# Permittivity ε

For a dielectric material, the areal charge density (Coulomb/m2) that is generated by an electric field (volt/m).

\begin{align} \label{eq:10900a} \textsf{Units} &= \frac{\textsf{Coulomb/m}^2}{\textsf{volt/m}} \nonumber \\[0.7em]%eqn_interline_spacing &= \frac{\textsf{Coulomb/volt}}{\textsf{m}} \nonumber \\[0.7em]%eqn_interline_spacing &= \frac{\textsf{Farad}}{\textsf{m}} \nonumber \end{align}

The permittivity of free space ($$\varepsilon_o$$ = 8.85419 × 10−12 F/m) is used as a reference.

For a piezoelectric material, the permittivity (and dielectric constant) depends on the state of strain. Two distinct permittivities are possible — the permittivity when the piezoelectric is completely unconstrained (i.e., the free permittivity $$\varepsilon^T$$ and the permittivity when the piezoelectric is completely constrained (i.e., the clamped (blocked) or constant-strain permittivity $$\varepsilon^S$$). These two permittivities are related by the electromechanical coupling coefficient к (Waanders, equation A15, p. 84):

\begin{align} \label{eq:10901a} \varepsilon^S = \varepsilon^T \left( 1 - \kappa^2 \right) \end{align}

Since $$\kappa$$ is always between 0 and 1, $$\varepsilon^S$$ ≤ $$\varepsilon^T$$. In a transducer the piezoelectric ceramic is neither truly clamped nor truly free. Therefore, the permittivity will have an intermediate value between $$\varepsilon^S$$ and $$\varepsilon^T$$.

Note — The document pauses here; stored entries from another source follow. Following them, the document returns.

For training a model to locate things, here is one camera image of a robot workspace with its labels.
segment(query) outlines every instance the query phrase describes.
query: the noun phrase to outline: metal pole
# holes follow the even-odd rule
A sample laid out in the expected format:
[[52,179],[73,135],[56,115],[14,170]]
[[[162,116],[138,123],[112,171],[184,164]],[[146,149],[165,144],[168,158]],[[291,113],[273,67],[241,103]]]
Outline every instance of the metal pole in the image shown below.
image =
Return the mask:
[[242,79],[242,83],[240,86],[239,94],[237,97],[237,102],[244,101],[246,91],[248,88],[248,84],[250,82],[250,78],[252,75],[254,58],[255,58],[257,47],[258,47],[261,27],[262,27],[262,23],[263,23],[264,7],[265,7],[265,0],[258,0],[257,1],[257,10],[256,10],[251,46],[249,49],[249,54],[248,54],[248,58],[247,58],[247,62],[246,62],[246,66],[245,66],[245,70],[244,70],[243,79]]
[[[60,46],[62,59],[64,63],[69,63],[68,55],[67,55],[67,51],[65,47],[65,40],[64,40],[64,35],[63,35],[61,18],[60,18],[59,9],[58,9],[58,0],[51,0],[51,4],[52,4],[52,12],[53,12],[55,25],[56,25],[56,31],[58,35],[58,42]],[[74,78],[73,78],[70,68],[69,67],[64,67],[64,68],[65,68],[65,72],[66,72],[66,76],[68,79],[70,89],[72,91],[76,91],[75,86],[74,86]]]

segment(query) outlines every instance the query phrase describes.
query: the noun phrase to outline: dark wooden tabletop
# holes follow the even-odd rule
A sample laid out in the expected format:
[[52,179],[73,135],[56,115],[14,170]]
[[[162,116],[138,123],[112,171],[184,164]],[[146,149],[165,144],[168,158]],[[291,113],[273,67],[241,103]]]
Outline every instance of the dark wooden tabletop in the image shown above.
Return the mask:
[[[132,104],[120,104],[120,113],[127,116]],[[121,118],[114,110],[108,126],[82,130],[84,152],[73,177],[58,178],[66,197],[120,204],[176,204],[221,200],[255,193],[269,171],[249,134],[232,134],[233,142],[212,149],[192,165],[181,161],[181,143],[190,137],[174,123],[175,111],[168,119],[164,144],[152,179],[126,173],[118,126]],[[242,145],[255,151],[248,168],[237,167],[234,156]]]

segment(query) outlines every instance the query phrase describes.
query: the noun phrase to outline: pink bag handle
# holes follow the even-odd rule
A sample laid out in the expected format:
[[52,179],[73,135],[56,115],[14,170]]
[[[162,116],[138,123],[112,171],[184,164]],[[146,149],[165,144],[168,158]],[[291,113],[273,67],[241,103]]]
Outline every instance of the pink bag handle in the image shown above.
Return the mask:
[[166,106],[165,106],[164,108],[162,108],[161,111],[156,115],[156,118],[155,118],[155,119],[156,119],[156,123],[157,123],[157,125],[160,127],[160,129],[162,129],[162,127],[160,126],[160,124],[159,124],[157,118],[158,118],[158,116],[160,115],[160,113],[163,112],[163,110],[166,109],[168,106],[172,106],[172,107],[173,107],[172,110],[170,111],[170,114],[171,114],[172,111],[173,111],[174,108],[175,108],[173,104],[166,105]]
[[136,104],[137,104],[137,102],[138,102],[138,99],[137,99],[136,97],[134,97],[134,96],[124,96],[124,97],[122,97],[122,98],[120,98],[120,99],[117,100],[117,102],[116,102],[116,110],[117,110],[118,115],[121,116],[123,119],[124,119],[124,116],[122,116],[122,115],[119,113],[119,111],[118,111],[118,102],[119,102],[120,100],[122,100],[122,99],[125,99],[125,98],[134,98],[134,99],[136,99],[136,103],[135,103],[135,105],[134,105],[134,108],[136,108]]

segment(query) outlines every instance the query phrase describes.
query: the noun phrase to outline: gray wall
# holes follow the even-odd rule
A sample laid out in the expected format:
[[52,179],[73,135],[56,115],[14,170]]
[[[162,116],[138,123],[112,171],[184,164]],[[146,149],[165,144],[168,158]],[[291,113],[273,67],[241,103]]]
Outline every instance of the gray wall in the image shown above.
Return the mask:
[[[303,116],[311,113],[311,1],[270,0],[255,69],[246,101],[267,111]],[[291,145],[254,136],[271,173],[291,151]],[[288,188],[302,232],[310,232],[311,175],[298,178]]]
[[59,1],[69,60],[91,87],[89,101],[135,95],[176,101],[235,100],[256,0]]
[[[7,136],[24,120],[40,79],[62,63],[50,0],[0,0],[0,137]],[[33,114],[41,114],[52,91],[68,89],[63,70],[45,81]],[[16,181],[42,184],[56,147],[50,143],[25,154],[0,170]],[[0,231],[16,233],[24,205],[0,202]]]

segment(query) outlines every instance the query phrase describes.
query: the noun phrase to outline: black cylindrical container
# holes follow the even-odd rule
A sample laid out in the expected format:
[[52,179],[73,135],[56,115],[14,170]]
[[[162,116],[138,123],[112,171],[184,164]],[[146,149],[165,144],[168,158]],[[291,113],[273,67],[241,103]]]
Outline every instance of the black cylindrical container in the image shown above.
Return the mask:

Similarly, the dielectric constant will have a value between unconstrained $$K^S$$ and blocked $$K^T$$. "So far as one can speak of the "true" dielectric constant of the piezoelectric crystal, the value at constant strain [$$K^S$$] is the proper one to use." (Cady (1), p. 161)

Notes:

1. The premittivity may depend on the electric field strength, the exciting frequency, the temperature, and other factors.
2. A state of constant strain cannot be practically achieved by physically restraining the piezoelectric ceramic. However, it can be achieved by exciting at a very high frequency where the inertial effects become so large that the ceramic effectively cannot vibrate (i.e., there are no strains). (See Cady (1), pp. 328, 572.) The same situation occurs when a single degree­of­freedom spring-mass system is excited at a frequency that is very high compared to its resonant frequency — the mass will not move from its rest position.